This movie is completely Ferrell’s baby, because no one else in the cast comes even close to matching him.  He is a chameleon who can go from a sniveling crybaby to psychotic fanatical dad at the drop of a hat.  Duvall plays the perfect domineering dad, and he proves that he can do comedy just as well as his Godfather II co-star Robert De Niro (he did Secondhand Lions two years ago, but I can’t remember many comedies that he did before that.)  Ditka is a surprisingly effective actor, but from everything I’ve ever seen about Ditka and his gruff manor as a coach, that is no surprise.  Walsh and Vander end up becoming just background without much to contribute, other than to support their men.  The kids, unfortunately, don’t have anyone memorable.  They just seem to be the millionth copy of 1976’s The Bad News Bears.

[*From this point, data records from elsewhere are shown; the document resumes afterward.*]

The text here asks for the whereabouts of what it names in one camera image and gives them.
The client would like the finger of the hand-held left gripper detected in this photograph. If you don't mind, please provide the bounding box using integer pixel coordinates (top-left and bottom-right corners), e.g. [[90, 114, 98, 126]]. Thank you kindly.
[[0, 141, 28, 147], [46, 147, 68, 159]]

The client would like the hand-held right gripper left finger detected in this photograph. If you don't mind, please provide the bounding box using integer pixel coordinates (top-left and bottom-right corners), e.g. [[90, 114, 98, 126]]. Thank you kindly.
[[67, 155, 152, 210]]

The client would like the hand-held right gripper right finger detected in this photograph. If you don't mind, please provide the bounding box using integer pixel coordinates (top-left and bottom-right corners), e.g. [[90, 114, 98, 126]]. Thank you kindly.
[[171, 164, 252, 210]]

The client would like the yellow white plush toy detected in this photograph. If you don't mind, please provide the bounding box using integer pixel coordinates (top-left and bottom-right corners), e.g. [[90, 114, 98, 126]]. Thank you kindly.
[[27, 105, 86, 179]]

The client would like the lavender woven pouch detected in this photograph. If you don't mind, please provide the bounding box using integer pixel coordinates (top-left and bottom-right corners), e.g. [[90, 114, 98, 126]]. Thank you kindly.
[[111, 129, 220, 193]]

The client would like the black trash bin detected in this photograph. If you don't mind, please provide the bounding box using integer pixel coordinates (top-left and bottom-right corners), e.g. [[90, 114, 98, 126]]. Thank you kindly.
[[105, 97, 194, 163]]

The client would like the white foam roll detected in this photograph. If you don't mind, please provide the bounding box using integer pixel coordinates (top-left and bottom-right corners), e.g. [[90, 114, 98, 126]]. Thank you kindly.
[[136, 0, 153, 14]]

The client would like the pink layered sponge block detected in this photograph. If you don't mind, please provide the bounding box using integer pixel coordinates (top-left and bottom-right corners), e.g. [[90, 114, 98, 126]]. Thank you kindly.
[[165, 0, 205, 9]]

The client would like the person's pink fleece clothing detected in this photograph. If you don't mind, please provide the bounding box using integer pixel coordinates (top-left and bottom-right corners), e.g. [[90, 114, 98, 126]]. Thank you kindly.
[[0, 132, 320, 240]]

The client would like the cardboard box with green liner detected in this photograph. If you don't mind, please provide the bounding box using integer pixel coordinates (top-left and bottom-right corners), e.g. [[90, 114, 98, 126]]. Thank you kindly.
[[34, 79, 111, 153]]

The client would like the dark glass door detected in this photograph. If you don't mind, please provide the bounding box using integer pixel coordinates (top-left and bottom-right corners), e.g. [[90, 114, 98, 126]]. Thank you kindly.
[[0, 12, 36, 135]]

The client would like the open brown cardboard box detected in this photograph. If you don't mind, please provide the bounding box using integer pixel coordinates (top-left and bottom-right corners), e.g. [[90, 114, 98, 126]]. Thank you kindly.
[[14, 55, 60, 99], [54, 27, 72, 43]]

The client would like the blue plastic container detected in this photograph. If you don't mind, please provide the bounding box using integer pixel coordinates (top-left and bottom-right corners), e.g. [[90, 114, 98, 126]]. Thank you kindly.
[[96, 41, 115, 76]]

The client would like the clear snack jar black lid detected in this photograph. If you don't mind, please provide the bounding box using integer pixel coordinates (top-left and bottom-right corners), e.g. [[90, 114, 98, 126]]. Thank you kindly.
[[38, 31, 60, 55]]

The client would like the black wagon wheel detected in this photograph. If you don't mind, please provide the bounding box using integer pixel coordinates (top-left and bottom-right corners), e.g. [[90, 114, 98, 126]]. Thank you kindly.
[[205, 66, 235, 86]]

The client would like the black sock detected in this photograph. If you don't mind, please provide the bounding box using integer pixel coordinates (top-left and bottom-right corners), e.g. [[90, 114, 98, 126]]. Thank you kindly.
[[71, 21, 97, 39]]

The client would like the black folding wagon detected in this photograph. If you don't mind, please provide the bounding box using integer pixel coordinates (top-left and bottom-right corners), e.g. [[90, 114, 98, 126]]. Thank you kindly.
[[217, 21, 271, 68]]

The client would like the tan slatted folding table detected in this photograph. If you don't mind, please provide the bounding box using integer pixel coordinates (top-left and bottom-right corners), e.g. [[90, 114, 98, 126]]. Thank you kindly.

It’s surprising that the movie didn’t go to the same extremes as director Jesse Dylan’s previous two movies, 2001’s How High and 2003’s American Wedding.  Maybe in an attempt to be more family friendly, he took all of the potential hilarity out of it.  Speaking of Bears, that movie managed to be politically incorrect and still be fun for kids (or maybe older kids.)  Today, Bears might have gotten a PG-13 rating, but it would have been funny anyway.  This movie could have used a little more politically incorrect humor.  At least the movie lined up well as far as the screenwriters go.  Leo Benvenuti and Steve Rudnick wrote the screenplays for the family films 1994’s The Santa Clause, 1996’s Space Jam, and 2002’s The Santa Clause 2.  They know their target audience and they have managed to come up with some movies that even adults could enjoy.  I guess what I am saying is that Dylan’s R-rated humor and Benvenuti/Rudnick’s PG-rated humor could have found a better common ground to make this a five-star family film.

As it goes now, Kicking & Screaming is at least one of the better family films of 2005.  I haven’t seen Are We There Yet? or Because of Winn-Dixie yet, but I have seen The Pacifier and Ice Princess, and this movie is much better than those movies.  It’s surprising though that the movie was executive-produced by “Freaks and Geeks” creator Judd Apatow (there are a couple of funny in-jokes in it; one of the Gladiators has “Apatow” on his jersey, and Martin Starr from “F&G” makes a cameo appearance in the coffee shop.)  This movie isn’t up to his benchmark.  I wonder what it will be like when Apatow makes his directorial debut (his first movie, The 40 Year Old Virgin, comes out in August.)  I’m also wondering about Ferrell’s next movie, the big screen adaptation of the ‘60s fantasy sitcom “Bewitched” (coming out next month.)  I’m just glad that families can see a movie that doesn’t suck for the parents as well.  Kids won’t have to drag their parents kicking and screaming to see it.